NONSENSE. A day of reckoning is coming for anyone who tries to chronically live beyond their means on borrowed or freshly printed funds. After that date, the US will be in deep long lasting depression and Asia will be a prosperous growing trading zone. (To remove any doubts, note I am including Russia & India as "Asian" here and even oil and gas rich Iran plus the "Xistans" from which China already gets natural gas via a new large pipeline.)

Read here: http://noir.bloomberg.com/apps/news?pid=20601087&sid=acnoL3iodIOw&pos=4 where Paul Volcker sets forth my POV. Volcker's speech is entitled: "Waning U.S. Influence Endangers Dollar". In it he states: "the U.S. dollar is in danger of losing its role as a global benchmark currency."
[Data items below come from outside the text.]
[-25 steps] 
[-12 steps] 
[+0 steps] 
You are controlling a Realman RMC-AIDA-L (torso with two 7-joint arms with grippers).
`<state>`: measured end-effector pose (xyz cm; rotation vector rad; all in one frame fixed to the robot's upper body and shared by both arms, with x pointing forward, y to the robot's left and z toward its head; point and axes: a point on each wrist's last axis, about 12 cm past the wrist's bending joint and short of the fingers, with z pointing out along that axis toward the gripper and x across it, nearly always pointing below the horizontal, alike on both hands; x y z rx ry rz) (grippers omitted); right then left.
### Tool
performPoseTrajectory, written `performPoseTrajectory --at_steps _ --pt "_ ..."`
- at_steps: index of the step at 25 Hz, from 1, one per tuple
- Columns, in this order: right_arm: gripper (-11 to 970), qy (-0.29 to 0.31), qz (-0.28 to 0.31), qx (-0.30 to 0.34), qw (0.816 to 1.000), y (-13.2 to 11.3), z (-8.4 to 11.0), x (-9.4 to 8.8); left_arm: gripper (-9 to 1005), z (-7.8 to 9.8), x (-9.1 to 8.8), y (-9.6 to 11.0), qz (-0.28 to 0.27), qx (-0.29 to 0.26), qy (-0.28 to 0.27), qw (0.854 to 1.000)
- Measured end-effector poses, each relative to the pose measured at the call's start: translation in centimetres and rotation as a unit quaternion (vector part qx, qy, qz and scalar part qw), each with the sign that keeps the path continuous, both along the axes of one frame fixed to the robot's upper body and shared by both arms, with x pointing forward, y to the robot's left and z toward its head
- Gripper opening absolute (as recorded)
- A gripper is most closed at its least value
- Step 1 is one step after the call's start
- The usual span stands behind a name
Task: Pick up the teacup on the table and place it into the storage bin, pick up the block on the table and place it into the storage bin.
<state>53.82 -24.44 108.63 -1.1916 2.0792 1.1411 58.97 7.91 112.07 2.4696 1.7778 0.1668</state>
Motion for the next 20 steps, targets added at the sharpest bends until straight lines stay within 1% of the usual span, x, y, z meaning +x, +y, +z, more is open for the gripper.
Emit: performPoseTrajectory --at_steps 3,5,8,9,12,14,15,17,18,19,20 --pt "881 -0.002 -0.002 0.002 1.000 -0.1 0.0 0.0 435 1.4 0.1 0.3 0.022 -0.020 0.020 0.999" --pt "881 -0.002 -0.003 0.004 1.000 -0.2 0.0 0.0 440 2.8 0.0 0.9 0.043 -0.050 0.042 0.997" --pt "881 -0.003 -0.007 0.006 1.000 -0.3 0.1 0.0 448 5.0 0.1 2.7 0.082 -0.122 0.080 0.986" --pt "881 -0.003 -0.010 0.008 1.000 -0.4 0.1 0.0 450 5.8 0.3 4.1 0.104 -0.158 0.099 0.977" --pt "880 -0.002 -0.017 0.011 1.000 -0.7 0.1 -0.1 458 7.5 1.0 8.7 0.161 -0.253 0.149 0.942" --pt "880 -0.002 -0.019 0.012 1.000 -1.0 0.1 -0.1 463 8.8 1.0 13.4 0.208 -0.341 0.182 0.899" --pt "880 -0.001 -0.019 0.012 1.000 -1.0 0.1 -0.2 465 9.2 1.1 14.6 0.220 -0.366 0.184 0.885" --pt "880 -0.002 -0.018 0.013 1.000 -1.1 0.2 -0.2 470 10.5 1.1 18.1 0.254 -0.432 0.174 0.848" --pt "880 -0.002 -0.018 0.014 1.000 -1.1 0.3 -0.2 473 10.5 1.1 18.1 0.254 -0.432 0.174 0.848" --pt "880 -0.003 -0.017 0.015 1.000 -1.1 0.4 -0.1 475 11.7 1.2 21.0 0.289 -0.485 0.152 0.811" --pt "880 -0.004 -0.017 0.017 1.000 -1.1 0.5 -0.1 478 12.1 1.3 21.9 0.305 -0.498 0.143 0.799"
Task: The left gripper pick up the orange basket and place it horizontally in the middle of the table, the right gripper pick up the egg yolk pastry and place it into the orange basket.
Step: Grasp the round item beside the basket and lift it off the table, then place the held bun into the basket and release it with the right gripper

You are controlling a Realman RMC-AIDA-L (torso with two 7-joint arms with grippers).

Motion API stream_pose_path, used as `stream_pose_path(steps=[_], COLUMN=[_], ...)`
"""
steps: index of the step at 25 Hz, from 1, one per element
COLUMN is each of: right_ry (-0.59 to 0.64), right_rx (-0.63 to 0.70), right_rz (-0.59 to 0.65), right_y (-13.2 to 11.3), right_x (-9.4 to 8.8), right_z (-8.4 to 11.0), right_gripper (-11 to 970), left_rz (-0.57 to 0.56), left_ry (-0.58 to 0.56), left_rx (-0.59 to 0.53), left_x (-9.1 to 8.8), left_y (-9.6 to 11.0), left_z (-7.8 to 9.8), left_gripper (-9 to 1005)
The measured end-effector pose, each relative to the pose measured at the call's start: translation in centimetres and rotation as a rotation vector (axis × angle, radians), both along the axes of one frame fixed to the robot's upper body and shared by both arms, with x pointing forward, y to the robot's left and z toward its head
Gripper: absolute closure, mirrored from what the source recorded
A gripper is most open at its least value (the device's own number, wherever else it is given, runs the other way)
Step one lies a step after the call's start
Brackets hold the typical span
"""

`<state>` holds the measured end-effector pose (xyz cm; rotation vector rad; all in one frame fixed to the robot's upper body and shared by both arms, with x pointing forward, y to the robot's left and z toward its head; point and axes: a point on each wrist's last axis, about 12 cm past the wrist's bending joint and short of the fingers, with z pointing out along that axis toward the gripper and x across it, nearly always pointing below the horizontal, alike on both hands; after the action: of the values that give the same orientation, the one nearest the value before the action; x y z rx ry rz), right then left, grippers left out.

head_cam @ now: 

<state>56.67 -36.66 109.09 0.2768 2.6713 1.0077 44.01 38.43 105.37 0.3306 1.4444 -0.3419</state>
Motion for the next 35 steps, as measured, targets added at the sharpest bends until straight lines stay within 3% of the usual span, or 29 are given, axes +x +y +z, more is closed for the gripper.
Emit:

Doesn't compute - US debts are denominated almost entirely in nominal (not inflation-adjusted) dollars. They can't be "unpayable" because the US can just print whatever amount of dollars is required (thereby weakening the currency appropriately).
Yes that is true. – I failed to add the same parentical note: “(in purchasing power)” after “repaid” as I did correctly in post 13, but that should have been understood as I often do.
So, once again, you've tried to have it both ways in your rhetoric and ended up in a self-contradictory morass.
No, not a contradiction, but I did unintentionally omit this one time that parentical note “(in purchasing power)”. I have also noted that insurance companies purchasing 30 bonds have off-setting nominal fixed obligations. (There should be no confusion between nominal and PP dollars, even if occasionally I do not specify which I am speaking of.) Many of the current foreign buyers of short term treasury paper are hoping to get out with a profit, even with dollar’s slow PP decline as in their local currency, now growing more ugly faster, even their purchasing power, when interest collected is included, will increase. Those redeeming dollars a year from now for Euros at near parity probably will do quite well. – Why I told Joepistole that not all current buyers of US paper were “stupid” as he asserted.

Also not a contradiction to say that the dollar will collapse and also say that currently it will rise for a year or so as it is the “least ugly” now. If you have any doubts about my position, which has been unchanged for about 5 years, just ask and I will clarify it for you.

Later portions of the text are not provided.